▸ Problem description
When a line in the entries below contains the word "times", copy that line.

══ Records shown ══

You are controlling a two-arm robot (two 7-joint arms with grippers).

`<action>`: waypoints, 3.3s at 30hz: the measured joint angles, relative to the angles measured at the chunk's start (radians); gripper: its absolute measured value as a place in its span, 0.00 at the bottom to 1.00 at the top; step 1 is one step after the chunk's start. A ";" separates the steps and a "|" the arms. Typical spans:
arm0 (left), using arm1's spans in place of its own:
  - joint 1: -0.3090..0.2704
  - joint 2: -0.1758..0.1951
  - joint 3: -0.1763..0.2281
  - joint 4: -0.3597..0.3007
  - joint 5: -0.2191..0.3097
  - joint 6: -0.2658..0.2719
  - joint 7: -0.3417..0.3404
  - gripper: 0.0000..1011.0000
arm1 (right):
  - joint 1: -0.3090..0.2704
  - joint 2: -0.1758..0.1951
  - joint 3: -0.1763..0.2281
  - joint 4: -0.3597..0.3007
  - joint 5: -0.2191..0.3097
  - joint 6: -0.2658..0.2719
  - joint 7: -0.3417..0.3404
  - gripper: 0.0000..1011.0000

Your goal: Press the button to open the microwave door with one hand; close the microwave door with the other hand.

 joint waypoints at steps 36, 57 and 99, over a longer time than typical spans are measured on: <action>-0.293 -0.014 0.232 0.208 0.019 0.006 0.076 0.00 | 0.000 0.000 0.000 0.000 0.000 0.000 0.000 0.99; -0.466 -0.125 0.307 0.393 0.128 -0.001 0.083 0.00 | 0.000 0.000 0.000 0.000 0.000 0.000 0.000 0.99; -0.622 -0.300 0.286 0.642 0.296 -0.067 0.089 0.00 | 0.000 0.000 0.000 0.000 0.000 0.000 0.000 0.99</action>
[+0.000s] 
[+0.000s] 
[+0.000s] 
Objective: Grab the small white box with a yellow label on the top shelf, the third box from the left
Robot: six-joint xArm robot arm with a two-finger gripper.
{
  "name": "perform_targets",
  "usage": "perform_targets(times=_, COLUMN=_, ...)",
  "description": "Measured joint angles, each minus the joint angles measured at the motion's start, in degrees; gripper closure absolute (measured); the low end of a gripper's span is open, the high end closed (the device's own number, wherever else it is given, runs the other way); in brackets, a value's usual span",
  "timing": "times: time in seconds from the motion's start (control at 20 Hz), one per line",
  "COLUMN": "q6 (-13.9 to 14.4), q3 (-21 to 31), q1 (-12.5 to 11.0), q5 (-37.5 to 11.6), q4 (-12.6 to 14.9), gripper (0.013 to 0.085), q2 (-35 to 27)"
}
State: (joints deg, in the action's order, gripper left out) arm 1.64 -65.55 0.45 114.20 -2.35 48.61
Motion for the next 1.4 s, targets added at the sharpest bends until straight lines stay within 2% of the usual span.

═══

▸ Solution to this problem
  "usage": "perform_targets(times=_, COLUMN=_, ...)",
  "timing": "times: time in seconds from the motion's start (control at 20 Hz), one per line",

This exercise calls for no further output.